Proteins with an increased degree of phosphorylation during the metabolic switch and stationary phase were grouped in Profile B (see clusters I, IV, and VII in the supplementary figures). These proteins are presumably involved in the activation of cellular processes during the metabolic switch. Among this group, we found a ribonuclease of the Rne/Rng family (SACE_1406/NC_009142_1388) and ArsR-family transcriptional regulator (SACE_4355/NC_009142_4304). Central carbon metabolic enzymes found with this profile (isocitrate lyase (SACE_1449/NC_009142_1431), adenosine kinase (SACE_3899/NC_009142_3856), pyruvate carboxylase (SACE_6118/NC_009142_5998), 2-oxoglutarate dehydrogenase (SACE_6385/NC_009142_6262), and phosphoglycerate mutase (SACE_3448/NC_009142_3404)) suggest that repression of anabolic enzymes and activation of systems for nutrient recycling might occur during this stage of fermentation. Additionally, this profile also includes four hypothetical proteins located in the core region of the chromosome (SACE_3064/NC_009142_3026, SACE_3268/NC_009142_3226, SACE_3282/NC_009142_3240, and SACE_4206/NC_009142_4158) and three poorly characterized integral membrane proteins (SACE_6667/NC_009142_6544, SACE_6793/NC_009142_6674, and SACE_7119/NC_009142_7002).

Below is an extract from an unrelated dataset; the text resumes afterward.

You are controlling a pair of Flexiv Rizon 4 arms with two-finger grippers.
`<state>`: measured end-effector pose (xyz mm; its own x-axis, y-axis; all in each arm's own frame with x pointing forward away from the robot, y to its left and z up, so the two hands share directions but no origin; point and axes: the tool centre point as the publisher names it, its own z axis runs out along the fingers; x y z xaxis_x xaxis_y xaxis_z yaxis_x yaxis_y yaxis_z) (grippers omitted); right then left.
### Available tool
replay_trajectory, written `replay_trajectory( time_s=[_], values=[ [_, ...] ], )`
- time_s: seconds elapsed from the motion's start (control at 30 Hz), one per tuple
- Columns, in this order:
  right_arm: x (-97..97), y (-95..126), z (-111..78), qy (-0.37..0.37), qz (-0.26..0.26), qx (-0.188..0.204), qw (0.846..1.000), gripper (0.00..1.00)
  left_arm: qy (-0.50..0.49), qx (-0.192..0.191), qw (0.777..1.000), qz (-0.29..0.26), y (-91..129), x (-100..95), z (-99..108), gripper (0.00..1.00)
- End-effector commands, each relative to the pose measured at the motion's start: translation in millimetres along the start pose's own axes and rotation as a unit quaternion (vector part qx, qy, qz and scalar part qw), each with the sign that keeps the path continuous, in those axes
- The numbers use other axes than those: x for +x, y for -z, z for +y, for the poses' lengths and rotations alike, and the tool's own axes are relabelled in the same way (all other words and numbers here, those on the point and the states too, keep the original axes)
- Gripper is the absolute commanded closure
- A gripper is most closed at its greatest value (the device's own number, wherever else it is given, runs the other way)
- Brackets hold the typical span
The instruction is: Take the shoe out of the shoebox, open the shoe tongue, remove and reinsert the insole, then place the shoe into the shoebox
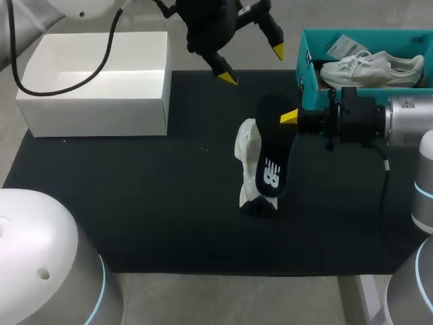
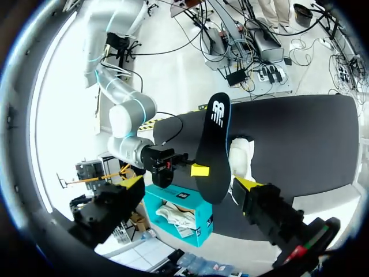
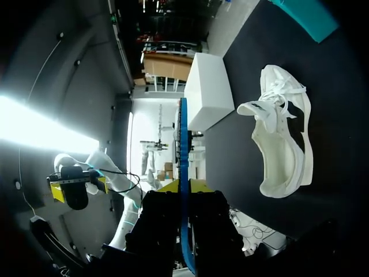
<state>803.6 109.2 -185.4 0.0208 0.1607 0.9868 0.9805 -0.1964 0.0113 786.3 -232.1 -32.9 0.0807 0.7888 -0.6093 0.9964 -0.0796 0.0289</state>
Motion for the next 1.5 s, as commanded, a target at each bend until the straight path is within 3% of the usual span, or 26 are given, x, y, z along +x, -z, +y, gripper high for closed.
replay_trajectory(
  time_s=[0.03,0.37,0.57,0.7,0.97,1.5],
  values=[
    [-0.3,1,-1.9,0.0,-0.001,-0.001,1.0,1.0,-0.016,0.067,0.938,-0.339,-2,15.3,-4,0.0],
    [-5.9,3,-3.1,-0.008,-0.002,-0.008,1.0,1.0,-0.016,0.067,0.938,-0.339,-2,15.3,-4,0.0],
    [-3.8,7,-2.7,-0.011,0.001,-0.013,1.0,1.0,-0.088,-0.031,0.946,-0.309,-16,38.2,3,0.0],
    [-0.8,7,0.1,-0.011,0.009,-0.014,1.0,1.0,-0.075,-0.068,0.936,-0.337,-19,40.6,6,0.0],
    [9.9,8,5.5,-0.023,0.07,-0.03,0.997,1.0,-0.028,-0.036,0.934,-0.354,-43,49.1,-6,0.0],
    [35.9,7,0.6,0.003,0.095,-0.029,0.995,1.0,-0.029,-0.026,0.933,-0.358,-83,50.9,-5,0.0]
  ],
)
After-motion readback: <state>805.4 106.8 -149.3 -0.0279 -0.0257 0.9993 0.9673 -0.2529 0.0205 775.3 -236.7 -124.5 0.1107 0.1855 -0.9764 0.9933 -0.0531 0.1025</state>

Lastly, Profile C includes proteins with decreased phosphorylation during the metabolic switch and stationary phase (see clusters II and VI in the supplementary figures). Three enzymes with metabolic functions—acetyl/propionyl-CoA carboxylase (SACE_4237/NC_009142_4188), modular polyketide synthase (SACE_2875/NC_009142_2839), and FMNH2-dependent monooxygenase (SACE_4061/NC_009142_4018)—were found within this group. We also found a trypsin-like serine protease (SACE_6340/NC_009142_6216), a protein involved in cell dismantling and oxidative stress mechanisms in related actinomycetes (37, 38). Interestingly, ribosomal proteins S32 and S6 (SACE_6101/NC_009142_5981 and SACE_7023/NC_009142_6904, respectively) showed similar dephosphorylation behavior during the growth arrest stage. Lastly, SACE_6254/NC_009142_6132 and SACE_7023/NC_009142_6904, two hypothetical proteins located in the non-core region of the chromosome, were found in this group of proteins.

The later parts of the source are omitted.